La ofensiva militar de Estados Unidos e Israel contra Irán generó una profunda división en la Unión Europea sobre cómo posicionarse frente al nuevo escenario internacional y el respeto al derecho internacional.
La presidenta de la Comisión Europea, Ursula von der Leyen, sostuvo que el antiguo orden global basado en reglas ya no puede ser el único marco para defender los intereses estratégicos. Durante un discurso ante embajadores europeos en Bruselas el 9 de marzo de 2026, respaldó la ofensiva y afirmó que “no debería derramarse ni una lágrima por el régimen iraní”, además de señalar que el pueblo iraní merece libertad y dignidad.
Sus declaraciones generaron una reacción inmediata dentro del bloque. El presidente del Consejo Europeo, António Costa, defendió con firmeza el orden internacional basado en normas y el respeto a la Organización de las Naciones Unidas.
“Debemos defender los principios consagrados en la Carta de Naciones Unidas. Las violaciones del derecho internacional no deben aceptarse”, afirmó Costa, quien además remarcó que ese criterio debe aplicarse en conflictos como los de Ucrania, Gaza, Groenlandia e Irán.
Un intento de moderar la postura
Las críticas obligaron a Von der Leyen a moderar su discurso. Dos días después, ante el Parlamento Europeo, la presidenta de la Comisión reafirmó el compromiso de la UE con el derecho internacional y recordó que el bloque “se fundó como un proyecto de paz”, aunque evitó señalar directamente a Washington o Tel Aviv por posibles violaciones del derecho internacional.
Para varios gobiernos europeos, la rectificación resultó insuficiente.
Dos visiones sobre el papel de Europa
La discusión refleja una fractura más profunda dentro de la UE. Por un lado, Von der Leyen y el canciller alemán Friedrich Merz sostienen que el derecho internacional ha perdido capacidad de regulación y respaldan la ofensiva militar.
En el otro bloque se ubican dirigentes como Costa, el presidente del Gobierno español Pedro Sánchez y el mandatario francés Emmanuel Macron, quienes defienden el multilateralismo y rechazan las operaciones militares fuera del marco legal internacional.

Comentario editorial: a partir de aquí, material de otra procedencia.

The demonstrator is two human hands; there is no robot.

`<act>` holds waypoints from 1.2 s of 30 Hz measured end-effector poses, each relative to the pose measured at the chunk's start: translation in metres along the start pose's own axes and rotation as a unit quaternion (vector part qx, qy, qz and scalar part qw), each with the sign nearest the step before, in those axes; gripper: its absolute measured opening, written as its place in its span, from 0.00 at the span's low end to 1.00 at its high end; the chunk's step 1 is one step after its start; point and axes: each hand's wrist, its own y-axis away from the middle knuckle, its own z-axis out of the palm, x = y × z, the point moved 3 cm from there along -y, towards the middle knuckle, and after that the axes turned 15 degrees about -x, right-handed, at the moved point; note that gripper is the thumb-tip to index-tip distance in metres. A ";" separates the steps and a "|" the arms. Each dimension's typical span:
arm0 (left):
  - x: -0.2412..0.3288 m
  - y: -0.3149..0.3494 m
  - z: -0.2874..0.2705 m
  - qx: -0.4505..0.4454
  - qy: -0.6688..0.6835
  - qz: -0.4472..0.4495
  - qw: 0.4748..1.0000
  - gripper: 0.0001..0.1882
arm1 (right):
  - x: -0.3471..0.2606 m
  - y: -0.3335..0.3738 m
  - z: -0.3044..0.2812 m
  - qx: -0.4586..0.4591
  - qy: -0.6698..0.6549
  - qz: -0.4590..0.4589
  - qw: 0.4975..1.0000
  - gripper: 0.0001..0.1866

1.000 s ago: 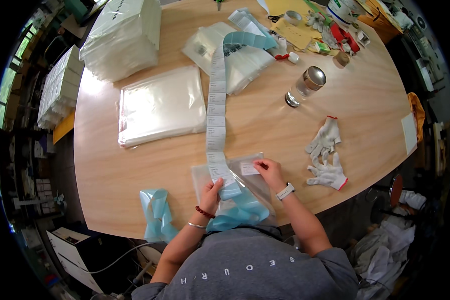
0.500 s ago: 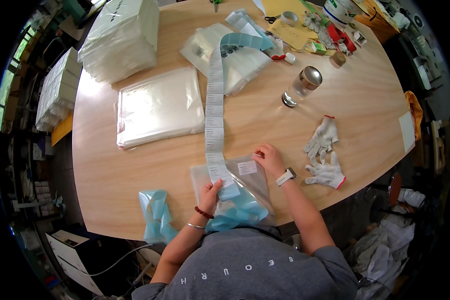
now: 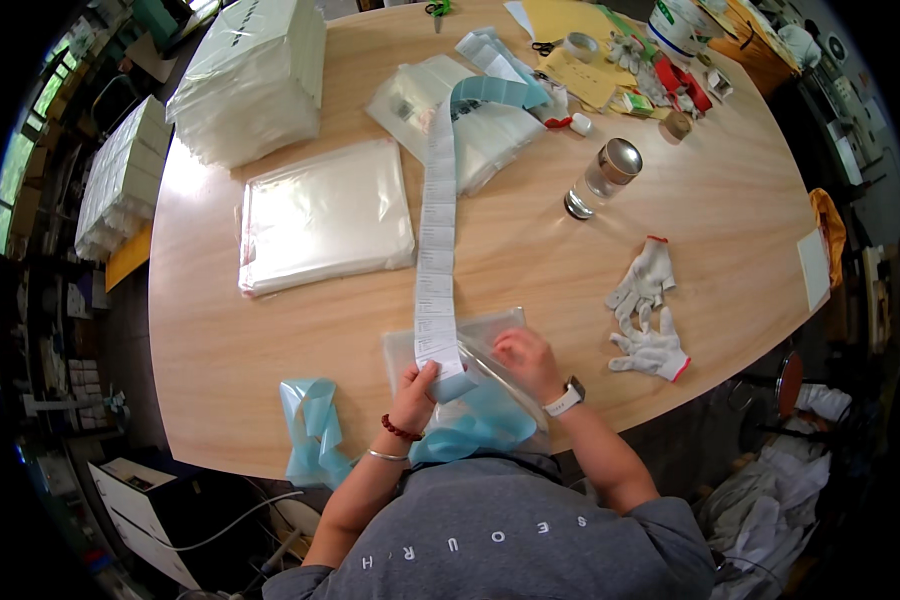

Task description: The person applies adhesive labels from a continuous roll onto clear plastic bags placed on a table. They peel each label, smooth it onto the bag, and set the labeled bag aside. The workspace contains stacks of bags, gloves, and other packing supplies.

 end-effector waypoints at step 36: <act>-0.023 -0.010 -0.032 0.088 -0.018 -0.056 0.994 0.12 | 0.053 -0.001 0.001 0.032 -0.133 0.187 0.973 0.05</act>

España incluso descartó participar en acciones militares en el Estrecho de Ormuz y se posicionó entre los países más críticos de la postura de la Comisión. El ministro de Exteriores español, José Manuel Albares, aseguró que el gobierno español comparte la visión expresada por Costa.
Una tensión institucional que viene de años
La disputa también refleja tensiones previas dentro de las instituciones europeas. Von der Leyen ya había tenido desacuerdos con el expresidente del Consejo Europeo Charles Michel y con el ex jefe de la diplomacia europea Josep Borrell, quienes cuestionaron su intento de asumir un rol dominante en la política exterior del bloque.
El trasfondo del debate enfrenta dos modelos: una Comisión Europea de orientación más atlantista y un Consejo Europeo que representa los intereses de los Estados miembros.
Un debate que definirá el futuro del bloque
La discusión abierta en Europa va más allá del conflicto con Irán. Se trata de definir si la UE acepta un escenario global donde las potencias actúan sin someterse al derecho internacional o si mantiene el multilateralismo como uno de los pilares centrales de su política exterior.
La vicepresidenta de la Comisión, Teresa Ribera, advirtió que poner en cuestión ese principio es “muy peligroso” y recordó que defender la legislación internacional es “un elemento nuclear del proyecto y de la seguridad europeas”.
La posición final que adopte la Unión Europea frente a este escenario podría definir su rol en el sistema internacional durante los próximos años.